Using the forecast package, I am constructing a dynamic regression / ARIMA model to use X to predict Y (data below). Here is my model:
fit <-auto.arima(y,xreg=x,seasonal=c(0,1,1)[4])
summary(fit)
Question - I'm not sure I am using the seasonal portion of code correctly:
seasonal=c(0,1,1)[4]
I see no difference in the forecasts using the above seasonality code and not including the seasonality code at all.

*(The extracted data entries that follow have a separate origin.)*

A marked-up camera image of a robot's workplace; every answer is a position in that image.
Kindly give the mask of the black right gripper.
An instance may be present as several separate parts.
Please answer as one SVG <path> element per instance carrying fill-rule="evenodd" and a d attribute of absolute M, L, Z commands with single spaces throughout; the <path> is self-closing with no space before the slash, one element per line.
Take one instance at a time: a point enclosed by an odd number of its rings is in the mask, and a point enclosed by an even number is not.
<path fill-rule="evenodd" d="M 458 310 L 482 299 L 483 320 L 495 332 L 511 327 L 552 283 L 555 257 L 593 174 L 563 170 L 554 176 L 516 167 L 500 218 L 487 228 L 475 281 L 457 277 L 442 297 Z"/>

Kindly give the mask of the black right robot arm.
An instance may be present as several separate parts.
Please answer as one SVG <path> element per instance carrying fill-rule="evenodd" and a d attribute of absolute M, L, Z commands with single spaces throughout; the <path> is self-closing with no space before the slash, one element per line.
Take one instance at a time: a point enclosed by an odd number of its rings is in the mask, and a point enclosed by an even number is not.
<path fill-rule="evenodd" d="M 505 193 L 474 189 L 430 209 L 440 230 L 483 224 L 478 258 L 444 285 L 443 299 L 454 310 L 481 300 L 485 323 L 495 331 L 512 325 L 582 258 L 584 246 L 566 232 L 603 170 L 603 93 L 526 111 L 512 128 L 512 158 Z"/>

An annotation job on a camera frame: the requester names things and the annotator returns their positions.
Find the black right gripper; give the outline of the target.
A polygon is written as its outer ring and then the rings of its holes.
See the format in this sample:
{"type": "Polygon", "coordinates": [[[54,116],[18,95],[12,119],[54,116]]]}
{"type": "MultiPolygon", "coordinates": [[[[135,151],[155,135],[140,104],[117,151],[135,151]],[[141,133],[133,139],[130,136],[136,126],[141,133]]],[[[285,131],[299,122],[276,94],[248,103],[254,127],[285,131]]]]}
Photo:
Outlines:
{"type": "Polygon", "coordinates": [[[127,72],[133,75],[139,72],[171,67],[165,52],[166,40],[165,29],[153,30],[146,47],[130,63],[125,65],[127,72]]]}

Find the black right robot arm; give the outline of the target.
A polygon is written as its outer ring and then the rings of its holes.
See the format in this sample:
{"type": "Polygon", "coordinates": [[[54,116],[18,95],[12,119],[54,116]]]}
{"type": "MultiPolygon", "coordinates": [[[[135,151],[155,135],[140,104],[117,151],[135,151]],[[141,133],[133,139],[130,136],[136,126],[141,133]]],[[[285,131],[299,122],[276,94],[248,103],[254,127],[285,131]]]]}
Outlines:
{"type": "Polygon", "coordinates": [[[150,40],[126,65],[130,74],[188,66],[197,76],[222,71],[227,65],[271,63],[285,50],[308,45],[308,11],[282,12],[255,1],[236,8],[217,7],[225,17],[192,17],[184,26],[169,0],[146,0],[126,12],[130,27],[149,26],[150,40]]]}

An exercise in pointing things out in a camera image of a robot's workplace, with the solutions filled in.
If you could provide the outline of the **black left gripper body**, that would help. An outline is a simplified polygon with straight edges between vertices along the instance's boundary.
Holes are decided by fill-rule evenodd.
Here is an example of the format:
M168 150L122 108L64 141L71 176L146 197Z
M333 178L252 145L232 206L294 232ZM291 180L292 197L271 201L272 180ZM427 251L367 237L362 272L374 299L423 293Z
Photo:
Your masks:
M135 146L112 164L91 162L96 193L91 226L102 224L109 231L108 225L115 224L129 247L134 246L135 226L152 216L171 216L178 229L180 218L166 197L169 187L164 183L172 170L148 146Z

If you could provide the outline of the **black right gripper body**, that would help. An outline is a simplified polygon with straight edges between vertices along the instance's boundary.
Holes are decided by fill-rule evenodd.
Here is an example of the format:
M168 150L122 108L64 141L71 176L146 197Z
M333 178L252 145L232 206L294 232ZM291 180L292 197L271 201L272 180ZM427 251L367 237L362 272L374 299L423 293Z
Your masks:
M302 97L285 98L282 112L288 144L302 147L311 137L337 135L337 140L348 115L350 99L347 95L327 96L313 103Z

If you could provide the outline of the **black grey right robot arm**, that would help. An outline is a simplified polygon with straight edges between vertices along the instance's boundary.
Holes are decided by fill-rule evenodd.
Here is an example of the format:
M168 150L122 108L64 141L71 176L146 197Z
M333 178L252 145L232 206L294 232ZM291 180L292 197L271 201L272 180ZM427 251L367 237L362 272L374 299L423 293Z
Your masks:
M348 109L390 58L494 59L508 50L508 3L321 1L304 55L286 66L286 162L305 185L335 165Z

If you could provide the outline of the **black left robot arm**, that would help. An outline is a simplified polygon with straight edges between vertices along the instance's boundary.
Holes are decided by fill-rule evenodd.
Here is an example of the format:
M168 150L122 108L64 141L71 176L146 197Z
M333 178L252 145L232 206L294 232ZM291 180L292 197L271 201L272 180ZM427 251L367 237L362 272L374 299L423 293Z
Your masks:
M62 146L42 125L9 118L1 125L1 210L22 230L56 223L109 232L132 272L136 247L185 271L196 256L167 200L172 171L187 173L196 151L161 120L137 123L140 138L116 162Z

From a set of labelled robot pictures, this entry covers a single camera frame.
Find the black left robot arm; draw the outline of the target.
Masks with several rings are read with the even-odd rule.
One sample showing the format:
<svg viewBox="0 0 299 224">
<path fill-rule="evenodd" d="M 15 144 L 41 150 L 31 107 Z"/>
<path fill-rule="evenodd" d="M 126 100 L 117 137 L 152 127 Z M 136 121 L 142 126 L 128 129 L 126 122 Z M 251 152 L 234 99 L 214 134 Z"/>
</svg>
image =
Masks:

Question: How do I specify seasonality in this instance? Is there a way the arima code can automatically detect correct seasonality and specify it in code?
Data:
qtrs y x
1Q14 41.7 16963482
2Q14 26 8857757
3Q14 22.4 6308120
4Q14 17.6 4872037
1Q15 47.7 20304915
2Q15 30.7 8800350
3Q15 25.6 8065914
4Q15 17.4 8.41E+06
1Q16 59.4 39076150
2Q16 35.6 23348752
3Q16 33.5 26721456
4Q16 23.9 17934787
1Q17 81.7 65821538
2Q17 44.8 35845803
3Q17 42.1 34753415
4Q17 28.5 21449909
1Q18 90 84207978
or also
> dput(y)
c(41.7, 26, 22.4, 17.6, 47.7, 30.7, 25.6, 17.4, 59.4, 35.6, 33.5,
23.9, 81.7, 44.8, 42.1)
dput(x)
c(16963482, 8857757, 6308120, 4872037, 20304915, 8800350, 8065914,
8410000, 39076150, 23348752, 26721456, 17934787, 65821538, 35845803,
34753415)
When I use:
fit <-auto.arima(y,xreg=x,seasonal=True)
it returns:
summary(fit)
Series: y
Regression with ARIMA(0,1,0) errors
Coefficients:
x
0e+00
s.e. 3e-04
sigma^2 estimated as 24.53: log likelihood=-41.75
AIC=87.49 AICc=88.58 BIC=88.77
Training set error measures:
ME RMSE MAE MPE MAPE MASE ACF1
Training set -1.521487 4.611119 3.659424 -7.34176 12.28209 0.1975017 -0.2619158
But when I use the below, it returns the same as above. fit <-auto.arima(y,xreg=x,seasonal=c(0,1,1)[4])
Why is there no seasonal variables in this model when there clearly is seasonality? Why no difference in the two models (seasonality specified and not specified)?